→ EXERCISE MATERIALS:
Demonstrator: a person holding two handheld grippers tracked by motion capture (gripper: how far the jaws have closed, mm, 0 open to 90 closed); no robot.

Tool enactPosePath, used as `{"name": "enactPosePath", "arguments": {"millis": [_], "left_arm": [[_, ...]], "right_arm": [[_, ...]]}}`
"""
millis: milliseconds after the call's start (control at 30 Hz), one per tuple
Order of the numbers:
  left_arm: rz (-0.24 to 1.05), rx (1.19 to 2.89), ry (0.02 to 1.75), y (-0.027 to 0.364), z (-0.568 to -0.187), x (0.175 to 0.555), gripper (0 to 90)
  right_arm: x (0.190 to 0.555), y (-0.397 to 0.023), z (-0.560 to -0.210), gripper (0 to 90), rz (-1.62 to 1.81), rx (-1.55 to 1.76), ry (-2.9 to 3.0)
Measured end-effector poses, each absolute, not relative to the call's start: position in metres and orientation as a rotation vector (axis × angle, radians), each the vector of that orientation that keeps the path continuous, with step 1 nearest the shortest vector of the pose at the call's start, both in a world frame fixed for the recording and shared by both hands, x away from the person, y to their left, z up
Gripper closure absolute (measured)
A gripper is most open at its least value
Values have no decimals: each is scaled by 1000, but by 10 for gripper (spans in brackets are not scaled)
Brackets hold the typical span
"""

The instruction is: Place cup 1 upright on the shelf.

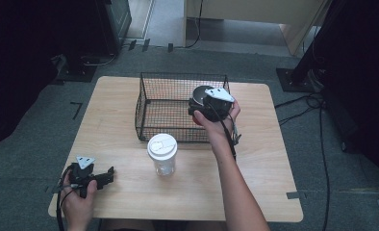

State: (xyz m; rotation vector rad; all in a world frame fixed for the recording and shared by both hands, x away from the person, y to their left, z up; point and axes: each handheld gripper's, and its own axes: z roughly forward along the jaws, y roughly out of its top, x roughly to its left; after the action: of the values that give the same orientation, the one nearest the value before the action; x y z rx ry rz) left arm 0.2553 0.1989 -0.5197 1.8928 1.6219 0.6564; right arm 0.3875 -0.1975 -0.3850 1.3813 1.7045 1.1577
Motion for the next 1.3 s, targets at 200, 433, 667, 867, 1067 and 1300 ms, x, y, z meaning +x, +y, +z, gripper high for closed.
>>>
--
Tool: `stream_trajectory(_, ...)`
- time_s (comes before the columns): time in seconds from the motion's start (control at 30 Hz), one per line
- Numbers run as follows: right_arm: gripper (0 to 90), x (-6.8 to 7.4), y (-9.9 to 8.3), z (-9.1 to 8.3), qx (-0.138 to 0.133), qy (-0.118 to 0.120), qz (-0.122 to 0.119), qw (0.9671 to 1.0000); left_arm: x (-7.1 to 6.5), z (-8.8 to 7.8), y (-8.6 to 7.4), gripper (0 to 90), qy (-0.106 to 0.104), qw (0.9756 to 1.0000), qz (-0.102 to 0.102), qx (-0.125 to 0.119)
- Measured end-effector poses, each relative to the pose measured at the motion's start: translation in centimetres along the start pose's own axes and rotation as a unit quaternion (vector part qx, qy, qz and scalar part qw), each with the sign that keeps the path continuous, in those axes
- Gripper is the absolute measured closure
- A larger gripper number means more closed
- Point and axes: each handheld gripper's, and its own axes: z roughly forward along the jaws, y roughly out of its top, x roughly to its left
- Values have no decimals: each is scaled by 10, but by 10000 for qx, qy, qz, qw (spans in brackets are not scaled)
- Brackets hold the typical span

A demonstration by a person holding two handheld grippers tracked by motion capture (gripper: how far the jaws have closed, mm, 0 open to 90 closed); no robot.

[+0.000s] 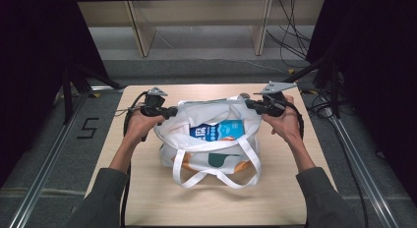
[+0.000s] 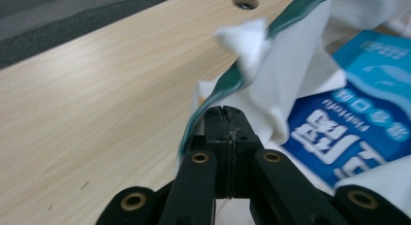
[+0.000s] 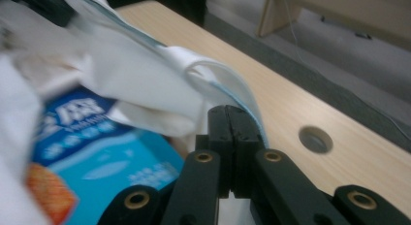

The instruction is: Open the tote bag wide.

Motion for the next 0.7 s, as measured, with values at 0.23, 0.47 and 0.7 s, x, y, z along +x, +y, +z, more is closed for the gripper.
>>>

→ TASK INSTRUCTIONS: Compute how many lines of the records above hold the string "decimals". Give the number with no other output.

→ ANSWER SPACE: 2